You are viewing a plain text version of this content. The canonical link for it is here.

Posted to user@mahout.apache.org by Marc Hofer <ma...@marc-hofer.de> on 2009/11/28 20:57:49 UTC

TU Berlin Winter of Code Project - II. Layer: Preprocessing

Hello everybody,

having already presented the draft of our architecture, I would like now 
to discuss the second layer more in detail. As mentioned before we have 
chosen UIMA for this layer. The main aggregate currently consists of the 
Whitespace Tokenizer Annotator, the Snowball Annotator (Stemming) and a 
list-based StopwordFilter. Before processing this aggregate in a 
map-only job in Hadoop, we want to filter all HTML tags and forward only 
this preprocessed data to the aggregate. The reason for this is that it 
is difficult to change the document during processing in UIMA and it is 
impractical to work all the time on documents containing HTML tags.
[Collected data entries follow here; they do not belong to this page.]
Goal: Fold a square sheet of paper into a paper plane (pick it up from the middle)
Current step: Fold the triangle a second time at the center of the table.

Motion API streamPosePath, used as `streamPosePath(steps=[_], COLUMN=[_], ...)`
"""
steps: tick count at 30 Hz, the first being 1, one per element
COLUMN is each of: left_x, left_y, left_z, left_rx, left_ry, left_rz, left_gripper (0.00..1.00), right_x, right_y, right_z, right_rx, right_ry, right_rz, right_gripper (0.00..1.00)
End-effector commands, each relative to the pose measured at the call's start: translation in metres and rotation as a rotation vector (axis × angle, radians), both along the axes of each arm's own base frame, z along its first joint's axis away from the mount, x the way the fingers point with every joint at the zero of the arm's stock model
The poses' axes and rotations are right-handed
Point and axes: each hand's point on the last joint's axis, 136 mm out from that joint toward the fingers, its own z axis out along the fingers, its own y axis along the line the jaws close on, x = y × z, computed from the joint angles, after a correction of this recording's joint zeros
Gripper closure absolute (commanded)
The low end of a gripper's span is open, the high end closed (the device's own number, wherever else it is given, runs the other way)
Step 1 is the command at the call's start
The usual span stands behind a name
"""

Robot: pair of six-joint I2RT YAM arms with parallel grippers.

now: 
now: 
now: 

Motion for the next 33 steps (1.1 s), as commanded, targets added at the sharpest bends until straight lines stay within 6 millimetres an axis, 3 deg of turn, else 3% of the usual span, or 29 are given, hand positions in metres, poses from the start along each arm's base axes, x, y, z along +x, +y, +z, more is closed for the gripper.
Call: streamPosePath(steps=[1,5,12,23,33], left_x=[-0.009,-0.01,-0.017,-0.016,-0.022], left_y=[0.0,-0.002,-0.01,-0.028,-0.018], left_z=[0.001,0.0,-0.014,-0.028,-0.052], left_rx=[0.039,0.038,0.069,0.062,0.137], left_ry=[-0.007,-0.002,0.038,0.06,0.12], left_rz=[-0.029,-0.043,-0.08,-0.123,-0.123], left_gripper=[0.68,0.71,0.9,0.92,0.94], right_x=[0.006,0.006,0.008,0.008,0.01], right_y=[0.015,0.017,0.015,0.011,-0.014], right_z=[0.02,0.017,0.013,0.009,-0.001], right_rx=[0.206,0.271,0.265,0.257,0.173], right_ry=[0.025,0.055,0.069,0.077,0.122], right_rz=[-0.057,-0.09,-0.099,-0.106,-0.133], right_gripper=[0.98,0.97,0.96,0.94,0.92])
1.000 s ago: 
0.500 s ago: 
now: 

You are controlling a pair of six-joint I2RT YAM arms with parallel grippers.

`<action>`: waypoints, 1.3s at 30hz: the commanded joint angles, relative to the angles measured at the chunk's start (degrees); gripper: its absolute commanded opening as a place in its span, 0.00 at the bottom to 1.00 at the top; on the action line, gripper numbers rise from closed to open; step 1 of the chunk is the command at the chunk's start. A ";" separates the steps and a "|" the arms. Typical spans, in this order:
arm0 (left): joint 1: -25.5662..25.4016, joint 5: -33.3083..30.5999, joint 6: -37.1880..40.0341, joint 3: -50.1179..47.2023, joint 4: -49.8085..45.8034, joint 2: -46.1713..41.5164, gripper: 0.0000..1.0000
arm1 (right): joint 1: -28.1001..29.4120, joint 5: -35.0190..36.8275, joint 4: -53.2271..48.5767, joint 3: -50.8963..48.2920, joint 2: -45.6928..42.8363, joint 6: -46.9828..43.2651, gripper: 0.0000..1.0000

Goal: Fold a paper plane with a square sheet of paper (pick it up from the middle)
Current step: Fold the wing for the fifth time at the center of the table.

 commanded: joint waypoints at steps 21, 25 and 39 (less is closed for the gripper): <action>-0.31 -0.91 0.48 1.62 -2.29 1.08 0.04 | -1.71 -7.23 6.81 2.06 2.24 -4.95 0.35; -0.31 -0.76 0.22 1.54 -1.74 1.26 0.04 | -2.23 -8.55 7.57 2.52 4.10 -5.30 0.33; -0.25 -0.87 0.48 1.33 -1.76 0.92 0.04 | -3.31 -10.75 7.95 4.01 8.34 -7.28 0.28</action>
Furthermore we are planning to add the Tagger Annotator, which 
implements a Hidden Markov Model tagger. Here we aren't sure, which 
tokens with their corresponding part of speech tags to delete or not and 
so using them for the feature extraction. One purpose could be to use at 
the very beginning only substantives and verbs.

We are very interested in your comments and remarks and it would be nice 
to hear from you.

Cheers,
Marc

Re: TU Berlin Winter of Code Project - II. Layer: Preprocessing

Posted by Ken Krugler <kk...@transpac.com>.

There are two separate issues here - HTML parsing (sometimes called  
cleanup) vs. getting rid of boilerplate content, which is also often  
called HTML cleanup.

TagSoup & NekoHTML are examples of the former - code that "fixes up"  
HTML documents so you can apply standard XML parsing techniques.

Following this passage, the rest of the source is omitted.